If it wasn't for the encounter with Robert Fisk I would've aborted the book while it was in Lebanon. It is a revealing view into the incestuous proximity between Islam and Christianity, even if the lengths explored lapse into Rorystewartism. That said, a neutral can appreciate the symbiosis of these desert faiths. ( )
  jonfaith | Feb 22, 2019 |
William Dalrymple is a Scottish-born travel writer and historian, specialising in books about the Near and Far East. 'From the Holy Mountain' is a deceptively simple description of Dalrymple's travels as he follows in the footsteps of John Moschos's 'The Spiritual Meadow', a 6th century guide to the Christian monasteries of the Byzantine empire, beginning at Mt. Ethos in Greece through Turkey, Syria, Lebanon, Israel (including the occupied West Bank) and Egypt, ending at the Al Kharga Oasis deep in the deserts of Upper Egypt. Along the way he focuses on meeting the remaining Christian (almost exclusively Orthodox) communities in these countries. The stories he hears are by turns surprising and expected (depressingly so).

That the countries and governments of the Near East are growing more strongly Islamist and increasingly aggressive towards other religions is well known, although many will be unfamiliar with the specific stories revealed here of persecutions both old and ongoing. More surprising is the reminder that the Byzantine Empire was Christian and many communities have a longer history and stronger claim to the land than Muslims or Jews would like everyone to think. Further, given the antagonism between Islam and Christianity being offered today, it is ironic to learn that much of the religious practice of Islam was drawn from early Orthodox Christianity. As Dalrymple points out, Were John Moschos to return today he might find more familiar in the worship in a mosque than in a Western Christian church.

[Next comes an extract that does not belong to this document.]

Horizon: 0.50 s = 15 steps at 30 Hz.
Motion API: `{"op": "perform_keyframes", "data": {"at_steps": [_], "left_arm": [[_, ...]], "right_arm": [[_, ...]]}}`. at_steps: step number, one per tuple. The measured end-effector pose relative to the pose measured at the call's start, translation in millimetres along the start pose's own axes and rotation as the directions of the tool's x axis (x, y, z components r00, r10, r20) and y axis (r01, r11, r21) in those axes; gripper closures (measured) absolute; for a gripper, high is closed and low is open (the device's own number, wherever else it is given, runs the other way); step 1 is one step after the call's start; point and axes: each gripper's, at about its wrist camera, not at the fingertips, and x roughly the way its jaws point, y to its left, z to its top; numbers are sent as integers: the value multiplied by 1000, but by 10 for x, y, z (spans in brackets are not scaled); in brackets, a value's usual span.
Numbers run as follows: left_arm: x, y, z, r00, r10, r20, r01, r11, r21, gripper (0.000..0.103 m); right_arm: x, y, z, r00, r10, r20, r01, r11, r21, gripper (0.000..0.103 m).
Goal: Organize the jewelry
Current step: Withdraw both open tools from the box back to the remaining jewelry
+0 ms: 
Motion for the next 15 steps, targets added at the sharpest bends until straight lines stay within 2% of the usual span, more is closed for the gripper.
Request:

Dalrymple writes well, with humour and compassion for all the people he meets. He draws you into his journey and helps you see what he has seen with his own eyes. As an armchair traveller too scared to leave his home town, Dalrymple stirred my wanderlust. What better recommendation for this book? ( )
1 vote pierthinker | Mar 25, 2016 |
This book convinces you that there is no plain-vanilla Christianity as the author visits ancient Christian groups in the middle east. This is a valuable book to read today since most of the areas that had been visited are now conflict areas - it shows what is likely to be lost to world culture. ( )
  M_Clark | Mar 13, 2016 |
In late 6th century AD, a Byzantine Mystic John Mochos along with his disciple Sophronius conduct an epic journey though Byzantium covering Turkey, Syria, Lebanon, Palestine and Egypt. These travels and experiences were penned into an epic tome called The Spiritual Meadow.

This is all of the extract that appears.